André Barbieri
Marco Antônio Martins da Rocha é professor de Economia pela Unicamp. Possui graduação em Ciências Econômicas pela Universidade Federal do Rio de Janeiro (2006), é mestre e doutor em Teoria Econômica pela Universidade Estadual de Campinas. Concentra seus estudo na área de Economia Industrial, Política Industrial e Desenvolvimento Econômico. Foi coordenador entre 2016 e 2018 e atualmente atua como pesquisador do Núcleo de Economia Industrial e Tecnologia (NEIT - IE/Unicamp) e professor do Instituto de Economia da Unicamp. Foi diretor da Sociedade Brasileira de Economia Política entre 2020 e 2024.
- Como você enxerga os movimentos tarifários de Donald Trump para o comércio global?
Eu acho que o pacote recente de tarifas que o Trump anunciou coloca novos contornos sobre o que foi a política comercial dos últimos anos dos Estados Unidos, voltando lá no Trump 1 e mesmo aquilo que o Trump anunciou muito durante a campanha também. Se a gente pensar no governo Trump 1 e tentar traçar uma certa continuidade da política comercial com o Biden, eu acho que a coisa estava muito ligada à ideia da formação de certas cadeias, que os Estados Unidos chamou de cadeias resilientes, que se refletia muito numa tentativa de aproximar certos países a partir da criação de cadeias de valor mais próximas aos Estados Unidos, tanto localmente, mas também em termos de alinhamento político. Quer dizer, reformular, de certa forma, o comércio bilateral americano para se proteger da concorrência asiática e para também dinamizar o comércio em torno dos Estados Unidos, aproveitando isso para, justamente, criar capacitações e se colocar de forma mais competitiva em certos insumos e bens estratégicos que os Estados Unidos tinham mapeado.

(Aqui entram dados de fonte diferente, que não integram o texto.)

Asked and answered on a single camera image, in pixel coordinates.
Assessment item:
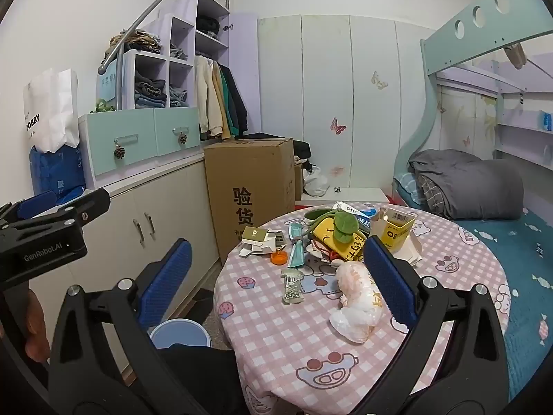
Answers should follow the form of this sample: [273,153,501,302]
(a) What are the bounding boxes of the yellow snack packet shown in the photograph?
[311,218,368,265]

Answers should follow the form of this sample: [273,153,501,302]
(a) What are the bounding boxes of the cream hanging jacket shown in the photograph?
[194,55,226,140]

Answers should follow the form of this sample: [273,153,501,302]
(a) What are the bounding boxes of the person's black pants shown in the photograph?
[158,342,245,415]

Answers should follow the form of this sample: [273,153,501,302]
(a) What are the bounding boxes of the teal printed bed sheet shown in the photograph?
[451,207,553,400]

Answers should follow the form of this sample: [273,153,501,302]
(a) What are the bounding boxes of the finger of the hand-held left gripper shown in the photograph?
[0,188,111,231]

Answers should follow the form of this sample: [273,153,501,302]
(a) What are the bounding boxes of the green white small wrapper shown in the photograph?
[281,268,303,306]

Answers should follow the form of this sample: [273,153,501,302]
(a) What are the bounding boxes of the blue plastic bag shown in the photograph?
[29,144,86,196]

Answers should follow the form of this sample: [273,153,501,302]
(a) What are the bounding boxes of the pink checked tablecloth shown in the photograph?
[214,206,511,415]

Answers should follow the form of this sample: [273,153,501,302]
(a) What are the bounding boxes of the teal pouch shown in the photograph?
[287,220,309,269]

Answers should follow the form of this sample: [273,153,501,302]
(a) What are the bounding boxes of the teal drawer chest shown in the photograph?
[78,107,202,190]

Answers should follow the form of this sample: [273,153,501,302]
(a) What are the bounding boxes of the folded dark clothes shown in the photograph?
[134,77,168,109]

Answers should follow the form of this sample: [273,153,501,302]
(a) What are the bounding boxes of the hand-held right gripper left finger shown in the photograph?
[47,238,193,415]

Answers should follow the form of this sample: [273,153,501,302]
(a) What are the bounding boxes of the teal plaid pillow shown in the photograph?
[396,172,433,209]

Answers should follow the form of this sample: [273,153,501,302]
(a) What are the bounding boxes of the folded clothes pile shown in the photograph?
[408,149,526,221]

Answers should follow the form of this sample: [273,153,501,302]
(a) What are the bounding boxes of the olive small box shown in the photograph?
[240,225,269,247]

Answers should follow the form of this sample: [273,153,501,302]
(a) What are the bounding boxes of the yellow white paper carton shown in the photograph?
[370,206,419,254]

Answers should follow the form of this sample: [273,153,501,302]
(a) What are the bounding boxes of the white floor cabinet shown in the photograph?
[29,155,222,377]

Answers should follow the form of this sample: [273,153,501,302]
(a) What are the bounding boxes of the black clothing bundle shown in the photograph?
[196,16,222,38]

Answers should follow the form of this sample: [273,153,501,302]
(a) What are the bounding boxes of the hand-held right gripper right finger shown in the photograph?
[358,234,513,415]

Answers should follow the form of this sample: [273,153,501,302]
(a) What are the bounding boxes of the green leaf plush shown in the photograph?
[302,208,359,243]

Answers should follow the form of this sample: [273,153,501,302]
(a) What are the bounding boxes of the small cardboard box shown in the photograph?
[294,160,306,202]

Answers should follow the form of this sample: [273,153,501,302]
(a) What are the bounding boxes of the black clothes heap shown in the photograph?
[240,132,312,162]

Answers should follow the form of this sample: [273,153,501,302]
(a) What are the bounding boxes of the white orange plastic bag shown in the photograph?
[329,261,383,345]

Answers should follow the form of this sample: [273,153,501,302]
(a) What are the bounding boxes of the black hanging jacket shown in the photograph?
[222,65,249,136]

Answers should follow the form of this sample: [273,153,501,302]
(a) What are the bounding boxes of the white plastic bin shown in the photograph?
[149,319,212,351]

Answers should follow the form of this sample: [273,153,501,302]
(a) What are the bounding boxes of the teal bunk bed frame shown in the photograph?
[391,0,553,192]

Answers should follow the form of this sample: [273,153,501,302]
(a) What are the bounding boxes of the purple white shelf unit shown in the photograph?
[116,0,260,139]

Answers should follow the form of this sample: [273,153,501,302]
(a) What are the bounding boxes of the curved metal handrail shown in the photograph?
[98,0,234,77]

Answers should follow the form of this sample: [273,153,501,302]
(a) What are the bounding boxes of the white blue printed packet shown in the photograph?
[331,201,381,232]

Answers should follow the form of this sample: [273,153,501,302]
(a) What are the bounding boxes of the brown hanging object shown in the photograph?
[503,43,528,70]

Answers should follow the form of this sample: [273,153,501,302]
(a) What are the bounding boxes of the green hanging garment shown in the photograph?
[217,66,239,137]

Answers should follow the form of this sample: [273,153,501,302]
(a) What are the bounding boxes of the white paper bag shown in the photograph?
[23,68,81,155]

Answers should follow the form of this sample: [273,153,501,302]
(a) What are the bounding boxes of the large cardboard box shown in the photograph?
[203,137,297,267]

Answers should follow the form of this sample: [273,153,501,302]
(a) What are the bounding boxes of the light blue board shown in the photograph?
[96,61,117,102]

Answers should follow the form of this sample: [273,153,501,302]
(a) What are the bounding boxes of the person's left hand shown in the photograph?
[0,287,53,373]

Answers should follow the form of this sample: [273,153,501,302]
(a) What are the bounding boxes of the red storage box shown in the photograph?
[296,187,396,211]

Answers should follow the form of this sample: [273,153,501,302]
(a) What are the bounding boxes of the white flattened carton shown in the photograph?
[239,231,288,258]

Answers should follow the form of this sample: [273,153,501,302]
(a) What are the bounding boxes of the white wardrobe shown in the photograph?
[257,15,435,192]

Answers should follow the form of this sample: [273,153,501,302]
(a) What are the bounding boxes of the tan clothes pile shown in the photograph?
[110,29,163,55]

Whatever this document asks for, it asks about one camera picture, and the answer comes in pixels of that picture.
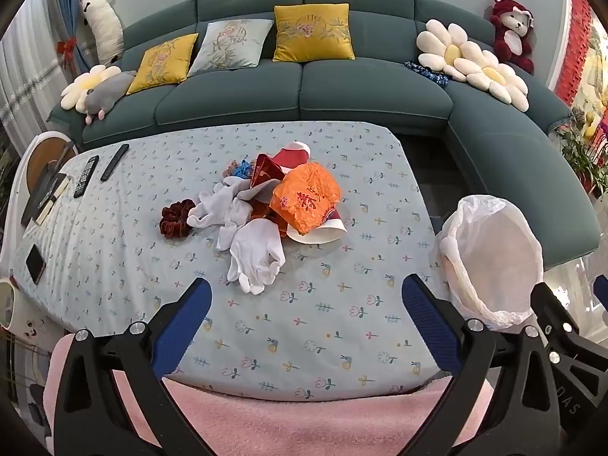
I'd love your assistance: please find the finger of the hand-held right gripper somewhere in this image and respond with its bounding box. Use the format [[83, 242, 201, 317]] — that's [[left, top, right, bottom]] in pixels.
[[530, 282, 608, 438], [593, 275, 608, 317]]

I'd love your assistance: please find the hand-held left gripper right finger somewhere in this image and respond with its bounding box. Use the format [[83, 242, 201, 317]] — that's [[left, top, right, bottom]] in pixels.
[[403, 274, 562, 456]]

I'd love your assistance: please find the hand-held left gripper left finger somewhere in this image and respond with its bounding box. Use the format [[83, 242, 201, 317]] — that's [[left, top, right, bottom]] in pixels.
[[54, 277, 213, 456]]

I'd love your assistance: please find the trash bin with white bag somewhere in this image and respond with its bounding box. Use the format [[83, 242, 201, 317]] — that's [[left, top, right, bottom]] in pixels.
[[437, 195, 545, 328]]

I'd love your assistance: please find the red gold printed paper box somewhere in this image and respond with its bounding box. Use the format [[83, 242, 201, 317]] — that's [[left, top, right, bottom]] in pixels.
[[250, 153, 286, 200]]

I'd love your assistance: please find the orange plastic bag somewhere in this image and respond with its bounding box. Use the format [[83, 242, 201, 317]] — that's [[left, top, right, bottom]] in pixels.
[[270, 161, 343, 236]]

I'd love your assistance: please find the flat white glove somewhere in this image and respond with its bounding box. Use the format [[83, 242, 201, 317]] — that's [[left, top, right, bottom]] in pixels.
[[227, 218, 287, 295]]

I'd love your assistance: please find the dark red scrunchie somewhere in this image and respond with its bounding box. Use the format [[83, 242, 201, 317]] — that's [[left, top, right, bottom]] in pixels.
[[159, 199, 196, 238]]

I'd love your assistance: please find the floral light blue tablecloth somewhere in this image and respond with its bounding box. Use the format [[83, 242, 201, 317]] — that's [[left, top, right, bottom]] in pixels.
[[9, 121, 464, 402]]

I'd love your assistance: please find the green potted plant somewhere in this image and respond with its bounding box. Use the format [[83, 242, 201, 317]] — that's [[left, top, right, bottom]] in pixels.
[[560, 109, 608, 191]]

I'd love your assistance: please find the black smartphone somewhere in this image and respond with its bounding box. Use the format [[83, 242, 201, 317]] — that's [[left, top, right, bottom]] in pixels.
[[25, 244, 47, 285]]

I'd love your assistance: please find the white cartoon print object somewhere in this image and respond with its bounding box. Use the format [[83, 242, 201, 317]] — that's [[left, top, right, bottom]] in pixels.
[[0, 278, 62, 347]]

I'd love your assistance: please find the slim black remote control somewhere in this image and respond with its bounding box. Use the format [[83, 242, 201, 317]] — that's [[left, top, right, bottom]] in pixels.
[[101, 144, 130, 181]]

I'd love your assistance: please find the black remote with buttons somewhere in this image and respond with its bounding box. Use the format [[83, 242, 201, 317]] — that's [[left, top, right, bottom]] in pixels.
[[73, 156, 100, 199]]

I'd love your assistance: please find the black notebook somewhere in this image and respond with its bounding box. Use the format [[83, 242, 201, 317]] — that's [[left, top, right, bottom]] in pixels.
[[21, 171, 72, 229]]

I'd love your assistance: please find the white round side table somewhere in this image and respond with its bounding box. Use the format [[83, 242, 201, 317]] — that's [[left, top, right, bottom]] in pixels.
[[0, 130, 79, 267]]

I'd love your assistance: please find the teal fabric sofa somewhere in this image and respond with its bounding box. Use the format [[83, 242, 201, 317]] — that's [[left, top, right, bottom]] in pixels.
[[47, 0, 602, 271]]

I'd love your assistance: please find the grey plush mouse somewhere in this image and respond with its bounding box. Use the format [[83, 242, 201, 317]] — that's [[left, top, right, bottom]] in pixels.
[[83, 70, 138, 127]]

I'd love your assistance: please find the blue patterned cloth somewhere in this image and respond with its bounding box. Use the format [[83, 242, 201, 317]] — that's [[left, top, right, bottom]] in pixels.
[[405, 60, 450, 87]]

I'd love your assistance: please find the small white flower cushion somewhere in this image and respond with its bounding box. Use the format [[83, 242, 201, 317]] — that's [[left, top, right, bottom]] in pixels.
[[60, 64, 122, 112]]

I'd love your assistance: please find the small yellow embroidered cushion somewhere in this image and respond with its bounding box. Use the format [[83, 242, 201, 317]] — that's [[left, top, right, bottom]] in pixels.
[[126, 33, 199, 96]]

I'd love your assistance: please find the light blue embroidered cushion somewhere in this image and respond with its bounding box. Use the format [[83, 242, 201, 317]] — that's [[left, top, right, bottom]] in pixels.
[[187, 19, 275, 78]]

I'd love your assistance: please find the dark red plush bear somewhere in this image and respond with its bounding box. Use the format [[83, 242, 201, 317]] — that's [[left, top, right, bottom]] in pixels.
[[489, 0, 535, 74]]

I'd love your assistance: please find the white sheer curtain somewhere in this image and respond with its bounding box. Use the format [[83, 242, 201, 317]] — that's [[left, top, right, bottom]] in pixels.
[[0, 0, 67, 153]]

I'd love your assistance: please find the white cow plush bolster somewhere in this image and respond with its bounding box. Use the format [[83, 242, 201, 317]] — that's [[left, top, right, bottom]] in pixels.
[[78, 0, 125, 65]]

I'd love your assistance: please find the large yellow embroidered cushion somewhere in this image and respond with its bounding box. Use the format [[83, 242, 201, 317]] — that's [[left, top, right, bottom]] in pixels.
[[273, 4, 356, 63]]

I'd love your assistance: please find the blue curtain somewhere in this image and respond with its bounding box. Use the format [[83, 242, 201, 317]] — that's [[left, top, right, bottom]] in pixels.
[[51, 0, 92, 73]]

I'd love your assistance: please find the red wall decoration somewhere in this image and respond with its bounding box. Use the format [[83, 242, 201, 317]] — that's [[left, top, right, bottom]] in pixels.
[[553, 0, 604, 105]]

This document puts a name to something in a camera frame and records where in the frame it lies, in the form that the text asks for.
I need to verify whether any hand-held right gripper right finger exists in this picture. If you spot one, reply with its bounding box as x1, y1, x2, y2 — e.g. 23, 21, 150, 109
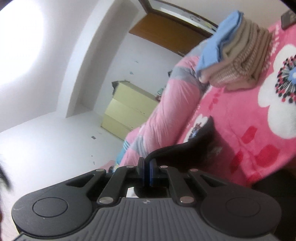
148, 160, 226, 205

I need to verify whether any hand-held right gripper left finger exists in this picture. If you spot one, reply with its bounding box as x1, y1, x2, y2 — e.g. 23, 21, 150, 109
66, 157, 147, 205

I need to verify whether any black t-shirt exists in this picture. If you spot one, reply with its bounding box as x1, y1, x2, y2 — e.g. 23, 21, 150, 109
134, 116, 247, 197

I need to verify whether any blue striped quilt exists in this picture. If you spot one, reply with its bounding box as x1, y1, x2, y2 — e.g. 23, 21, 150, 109
116, 139, 130, 165

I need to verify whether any yellow wardrobe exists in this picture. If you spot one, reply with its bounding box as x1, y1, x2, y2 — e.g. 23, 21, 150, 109
101, 81, 160, 141

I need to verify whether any pink and grey quilt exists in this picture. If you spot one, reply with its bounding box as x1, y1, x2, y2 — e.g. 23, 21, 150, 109
114, 54, 211, 167

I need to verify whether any colourful bags pile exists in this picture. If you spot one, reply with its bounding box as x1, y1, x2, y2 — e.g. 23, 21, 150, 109
157, 85, 166, 102

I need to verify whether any pink floral bed blanket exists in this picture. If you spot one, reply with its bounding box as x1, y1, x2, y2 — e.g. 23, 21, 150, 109
178, 5, 296, 188

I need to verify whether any beige folded cloth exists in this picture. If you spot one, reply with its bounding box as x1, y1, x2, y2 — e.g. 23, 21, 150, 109
225, 76, 257, 91

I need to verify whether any wooden door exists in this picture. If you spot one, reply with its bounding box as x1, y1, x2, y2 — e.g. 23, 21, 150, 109
129, 13, 208, 56

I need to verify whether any blue folded cloth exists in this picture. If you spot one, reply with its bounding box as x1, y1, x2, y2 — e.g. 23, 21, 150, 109
196, 10, 244, 72

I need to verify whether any dark grey flat object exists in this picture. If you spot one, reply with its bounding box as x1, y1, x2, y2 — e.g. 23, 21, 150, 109
280, 9, 296, 29

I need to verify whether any dark wooden door frame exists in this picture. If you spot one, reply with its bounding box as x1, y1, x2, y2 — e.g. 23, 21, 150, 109
139, 0, 219, 37

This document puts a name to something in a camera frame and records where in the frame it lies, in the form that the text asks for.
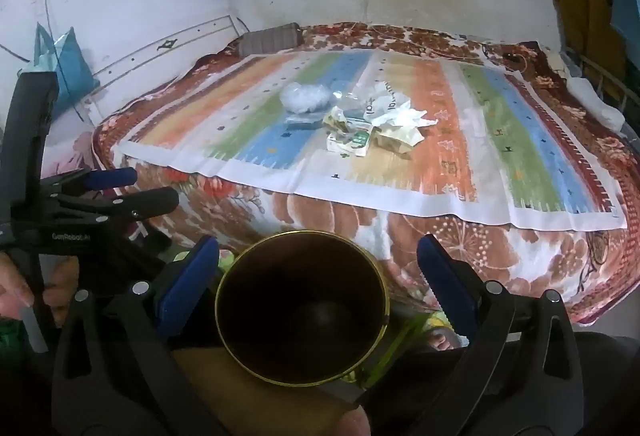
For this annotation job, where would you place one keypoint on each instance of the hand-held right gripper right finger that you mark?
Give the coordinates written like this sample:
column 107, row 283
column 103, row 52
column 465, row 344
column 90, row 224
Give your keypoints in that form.
column 445, row 278

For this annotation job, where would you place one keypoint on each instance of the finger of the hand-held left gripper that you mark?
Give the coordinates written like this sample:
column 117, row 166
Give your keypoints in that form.
column 115, row 177
column 152, row 202

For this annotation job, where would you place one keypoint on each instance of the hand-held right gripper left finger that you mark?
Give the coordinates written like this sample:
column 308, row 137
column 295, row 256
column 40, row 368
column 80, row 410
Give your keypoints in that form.
column 186, row 278

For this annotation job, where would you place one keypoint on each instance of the dark gold-rimmed waste bin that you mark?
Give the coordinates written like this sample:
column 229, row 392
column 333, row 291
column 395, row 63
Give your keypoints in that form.
column 300, row 311

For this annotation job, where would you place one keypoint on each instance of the yellowish paper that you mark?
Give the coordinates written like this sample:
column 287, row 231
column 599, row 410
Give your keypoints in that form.
column 395, row 139

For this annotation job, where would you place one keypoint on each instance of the green and white carton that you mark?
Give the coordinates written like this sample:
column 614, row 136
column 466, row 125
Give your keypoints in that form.
column 350, row 144

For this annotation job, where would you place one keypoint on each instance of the white paper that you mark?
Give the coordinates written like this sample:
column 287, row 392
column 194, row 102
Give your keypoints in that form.
column 395, row 109

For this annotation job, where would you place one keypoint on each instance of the clear plastic bag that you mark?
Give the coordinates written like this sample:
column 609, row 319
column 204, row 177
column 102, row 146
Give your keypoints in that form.
column 307, row 99

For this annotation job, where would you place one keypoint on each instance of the clear plastic wrapper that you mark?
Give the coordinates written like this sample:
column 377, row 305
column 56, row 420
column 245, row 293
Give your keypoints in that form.
column 350, row 102

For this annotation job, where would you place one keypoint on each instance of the person's left hand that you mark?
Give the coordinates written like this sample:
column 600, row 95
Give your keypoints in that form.
column 12, row 288

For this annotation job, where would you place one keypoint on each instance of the person's foot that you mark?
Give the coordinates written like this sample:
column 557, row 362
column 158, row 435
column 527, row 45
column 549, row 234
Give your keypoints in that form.
column 442, row 338

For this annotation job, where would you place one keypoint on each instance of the teal plastic bag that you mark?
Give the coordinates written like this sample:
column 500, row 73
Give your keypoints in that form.
column 70, row 66

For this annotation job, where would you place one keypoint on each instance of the striped colourful mat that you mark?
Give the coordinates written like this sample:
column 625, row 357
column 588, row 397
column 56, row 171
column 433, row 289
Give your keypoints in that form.
column 450, row 156

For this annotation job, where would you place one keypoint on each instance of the white bed headboard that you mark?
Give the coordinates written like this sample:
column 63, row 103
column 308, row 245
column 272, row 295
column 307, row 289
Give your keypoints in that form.
column 165, row 61

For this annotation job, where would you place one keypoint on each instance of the brown floral blanket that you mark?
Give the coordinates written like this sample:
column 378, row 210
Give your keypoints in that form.
column 325, row 226

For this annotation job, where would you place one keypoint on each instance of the grey ribbed pillow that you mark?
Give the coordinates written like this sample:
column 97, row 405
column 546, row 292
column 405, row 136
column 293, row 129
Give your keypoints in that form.
column 272, row 40

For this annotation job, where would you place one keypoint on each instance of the white rolled cloth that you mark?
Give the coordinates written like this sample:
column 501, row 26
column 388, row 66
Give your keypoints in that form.
column 595, row 101

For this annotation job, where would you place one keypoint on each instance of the light blue hanging cloth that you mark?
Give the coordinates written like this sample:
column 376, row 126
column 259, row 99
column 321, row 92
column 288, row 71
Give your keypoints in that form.
column 627, row 11

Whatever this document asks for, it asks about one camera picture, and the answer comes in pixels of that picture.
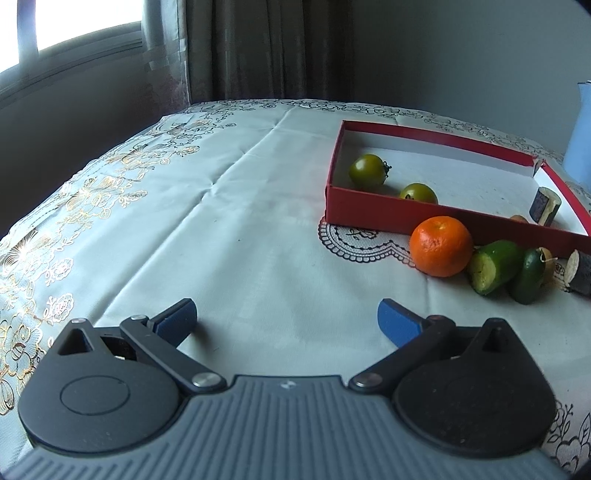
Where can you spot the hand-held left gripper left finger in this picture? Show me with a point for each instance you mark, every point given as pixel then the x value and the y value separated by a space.
pixel 178 319

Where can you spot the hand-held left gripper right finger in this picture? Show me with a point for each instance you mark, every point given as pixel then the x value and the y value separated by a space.
pixel 399 323

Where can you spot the large mandarin orange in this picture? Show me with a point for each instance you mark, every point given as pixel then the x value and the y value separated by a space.
pixel 441 247

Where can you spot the cut cucumber piece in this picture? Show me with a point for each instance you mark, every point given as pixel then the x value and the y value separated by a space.
pixel 496 265

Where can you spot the green tomato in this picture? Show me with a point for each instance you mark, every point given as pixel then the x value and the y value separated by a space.
pixel 419 193
pixel 366 170

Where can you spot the dark cucumber end piece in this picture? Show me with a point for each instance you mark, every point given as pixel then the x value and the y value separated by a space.
pixel 528 277

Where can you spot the red cardboard box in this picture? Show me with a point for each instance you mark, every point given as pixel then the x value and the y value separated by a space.
pixel 461 184

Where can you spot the brown longan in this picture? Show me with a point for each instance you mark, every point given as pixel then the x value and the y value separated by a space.
pixel 548 272
pixel 519 219

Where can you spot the dark wooden log piece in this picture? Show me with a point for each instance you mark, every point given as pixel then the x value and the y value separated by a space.
pixel 545 205

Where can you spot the pale gold-embroidered tablecloth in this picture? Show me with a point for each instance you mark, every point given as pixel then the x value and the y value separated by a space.
pixel 184 230

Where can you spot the white lace table cover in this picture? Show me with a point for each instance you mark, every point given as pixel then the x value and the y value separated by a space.
pixel 360 240

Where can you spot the light blue electric kettle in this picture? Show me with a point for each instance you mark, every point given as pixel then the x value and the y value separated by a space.
pixel 579 138

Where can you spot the sheer patterned curtain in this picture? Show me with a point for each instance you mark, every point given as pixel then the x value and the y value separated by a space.
pixel 164 55

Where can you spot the brown curtain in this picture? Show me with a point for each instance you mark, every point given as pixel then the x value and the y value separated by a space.
pixel 277 46

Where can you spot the window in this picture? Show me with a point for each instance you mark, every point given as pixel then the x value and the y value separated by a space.
pixel 83 23

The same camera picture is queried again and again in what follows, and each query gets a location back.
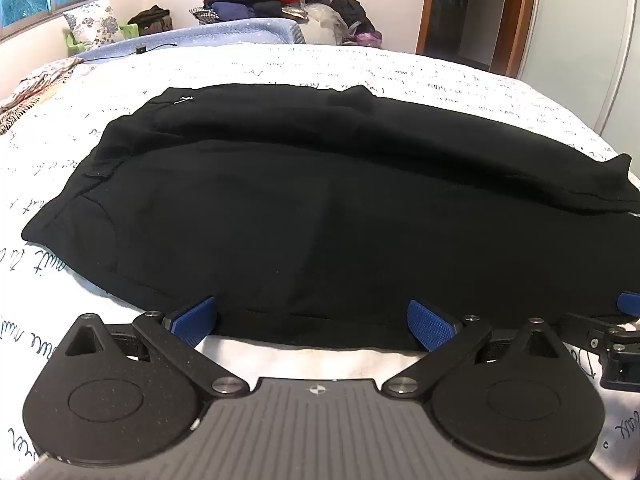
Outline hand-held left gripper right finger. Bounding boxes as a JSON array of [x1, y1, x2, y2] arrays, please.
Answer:
[[381, 300, 577, 402]]

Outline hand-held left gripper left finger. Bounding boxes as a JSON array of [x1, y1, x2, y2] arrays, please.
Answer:
[[57, 296, 249, 402]]

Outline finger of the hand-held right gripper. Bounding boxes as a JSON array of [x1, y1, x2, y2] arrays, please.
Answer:
[[562, 290, 640, 353]]

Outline black pants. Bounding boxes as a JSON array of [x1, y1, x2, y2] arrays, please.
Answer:
[[21, 85, 640, 353]]

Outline white wardrobe with flower stickers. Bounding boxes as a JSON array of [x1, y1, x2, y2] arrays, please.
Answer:
[[515, 0, 640, 156]]

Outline light blue blanket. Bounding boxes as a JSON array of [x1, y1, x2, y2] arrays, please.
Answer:
[[75, 17, 307, 63]]

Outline purple cloth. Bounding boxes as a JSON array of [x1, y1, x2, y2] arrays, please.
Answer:
[[342, 30, 383, 48]]

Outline green plastic chair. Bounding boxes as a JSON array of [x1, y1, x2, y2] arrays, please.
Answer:
[[67, 22, 141, 56]]

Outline brown bag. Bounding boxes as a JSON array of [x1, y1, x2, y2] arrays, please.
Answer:
[[127, 5, 173, 37]]

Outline floral pillow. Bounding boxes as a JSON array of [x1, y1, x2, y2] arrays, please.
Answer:
[[62, 0, 126, 47]]

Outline black bag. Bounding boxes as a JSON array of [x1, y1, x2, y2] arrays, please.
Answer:
[[330, 0, 377, 36]]

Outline clear plastic bag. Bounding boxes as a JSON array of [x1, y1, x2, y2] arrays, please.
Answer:
[[302, 4, 348, 43]]

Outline black cable with adapter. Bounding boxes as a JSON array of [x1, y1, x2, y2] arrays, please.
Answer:
[[82, 42, 178, 63]]

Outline wooden door frame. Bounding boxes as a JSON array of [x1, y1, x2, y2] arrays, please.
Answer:
[[415, 0, 543, 78]]

O governo Biden, isso se reflete para além da política comercial, no desenho de certos instrumentos de política industrial, até com uma política industrial até velha guarda em relação ao que se pratica hoje em dia, que foram incorporados em alguns Acts do governo norte-americano e forneceram subsídios, créditos tributários para as empresas norte-americanas, de alguns setores industriais, mas que teve efeito em relação à capacidade dos Estados Unidos de reagir, de certa forma, à competição asiática. Mas você tinha, de certa forma, um viés estratégico em termos de que setores que os Estados Unidos escolhia, a forma como ele construía, utilizava certos instrumentos e, de certa forma, como ele via como ponto principal a questão da rivalidade com a China. Não que alguns elementos disso tenham se perdido, mas o anúncio recente do aumento de tarifas do Trump, ele segue uma outra lógica. Se você reparar como o governo informou que calculou as tarifas e chegou àqueles números que ele colocou em relação a cada país aquilo traz uma ideia que no limite é de fechar o déficit comercial dos Estados Unidos com todos os países. O que é uma coisa meio esquisita, principalmente se a gente pensar em um mundo em que grande parte das empresas, sobretudo as empresas americanas, foram se expandindo na base do outsourcing, criando cadeias globais de valor e essa política comercial que o Trump anunciou agora, ela busca basicamente tornar todas as economias deficitárias com os Estados Unidos.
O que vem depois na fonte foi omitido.